She hailed an auto rickshaw and on the way she tried to digest what she saw.

She was so pre-occupied with her thoughts (Priya’s tarred cheek kept flashing in her mind) that she forgot to pay the rickshaw walla and sprinted off as the rickshaw halted by her house.

The driver came out of the vehicle cursing about how customers were always ungrateful for all that the drivers went through, a long list.

She had almost reached her gate when she heard him, she wasn’t in the least embarrassed as she was still pre-occupied, paid him and said, ‘Have a nice day!’

He stared at her as if she had just apparated from thin air.

She reached her main door and slipped her slender fingers into her pocket when she realized her pocket was flat, where was the bulge that her key bunch created in her pocket? Oh damn!

She must have forgotten it in the rickshaw?!

But she didn’t run after the rickshaw.

Her fingers were itching to find the truth about Priya.

Atleast she still had her phone with her.

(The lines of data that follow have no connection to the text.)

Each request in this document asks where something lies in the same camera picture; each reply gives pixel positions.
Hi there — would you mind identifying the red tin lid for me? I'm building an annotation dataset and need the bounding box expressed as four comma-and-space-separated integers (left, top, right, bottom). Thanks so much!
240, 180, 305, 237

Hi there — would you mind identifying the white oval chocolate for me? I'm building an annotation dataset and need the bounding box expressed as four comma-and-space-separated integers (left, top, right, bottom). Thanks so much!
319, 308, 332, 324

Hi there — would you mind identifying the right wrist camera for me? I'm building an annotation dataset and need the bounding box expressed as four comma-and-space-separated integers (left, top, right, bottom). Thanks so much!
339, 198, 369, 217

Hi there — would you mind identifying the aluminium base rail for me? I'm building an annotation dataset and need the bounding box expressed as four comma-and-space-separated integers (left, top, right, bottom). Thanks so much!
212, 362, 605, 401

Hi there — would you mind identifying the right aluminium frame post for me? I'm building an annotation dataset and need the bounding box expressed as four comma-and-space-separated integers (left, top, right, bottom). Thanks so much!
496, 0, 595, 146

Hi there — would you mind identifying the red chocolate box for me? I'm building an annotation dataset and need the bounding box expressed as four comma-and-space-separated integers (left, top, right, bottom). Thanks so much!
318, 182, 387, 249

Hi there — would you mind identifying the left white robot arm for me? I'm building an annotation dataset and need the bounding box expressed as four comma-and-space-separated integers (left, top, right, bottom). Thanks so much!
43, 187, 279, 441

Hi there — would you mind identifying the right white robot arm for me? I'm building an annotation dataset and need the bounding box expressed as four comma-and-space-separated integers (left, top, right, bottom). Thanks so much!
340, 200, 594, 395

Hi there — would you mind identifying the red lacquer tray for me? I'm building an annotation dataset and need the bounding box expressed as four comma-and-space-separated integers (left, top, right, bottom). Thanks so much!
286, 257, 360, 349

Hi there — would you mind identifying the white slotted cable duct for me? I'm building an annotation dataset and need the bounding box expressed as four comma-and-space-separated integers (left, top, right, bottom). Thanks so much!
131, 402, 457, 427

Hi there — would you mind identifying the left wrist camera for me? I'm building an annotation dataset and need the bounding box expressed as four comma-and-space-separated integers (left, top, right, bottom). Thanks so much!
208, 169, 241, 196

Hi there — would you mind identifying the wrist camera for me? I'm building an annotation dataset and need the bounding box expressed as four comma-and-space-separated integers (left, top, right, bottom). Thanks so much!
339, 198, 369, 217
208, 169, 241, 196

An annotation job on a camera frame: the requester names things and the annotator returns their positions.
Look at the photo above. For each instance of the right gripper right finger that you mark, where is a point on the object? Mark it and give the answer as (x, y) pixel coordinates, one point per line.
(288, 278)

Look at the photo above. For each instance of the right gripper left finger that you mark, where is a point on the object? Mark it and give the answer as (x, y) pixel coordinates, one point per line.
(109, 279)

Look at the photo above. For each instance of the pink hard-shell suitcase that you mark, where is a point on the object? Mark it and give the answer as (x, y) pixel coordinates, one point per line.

She sat down on the stairs, the sun rays fell directly on to her eyes, she rose a bit and parked herself on the step above.

She checked for the wifi connection. It was on. Thankfully, once when she didn’t regret not switching it off before leaving.

Her weapon-Twitter was accessible to her. She immediately tweeted

#Priya#DTV#reasonforhousearrest#supportresumeofduty

She instantly received various reactions from her numerous followers who enjoyed media as much as she did or even more.

So no one knew the real reason. Was she attacked with acid by a jealous viewer? If not what had happened suddenly?

Maya started a twitter campaign to force DTV to reveal the real reason for her resignation and that her supporters wanted her back.

After millions of followers and appeals, DTV arranged to have a live session with Priya just for her viewers.

Live On air,

‘What is the real reason for your resignation?’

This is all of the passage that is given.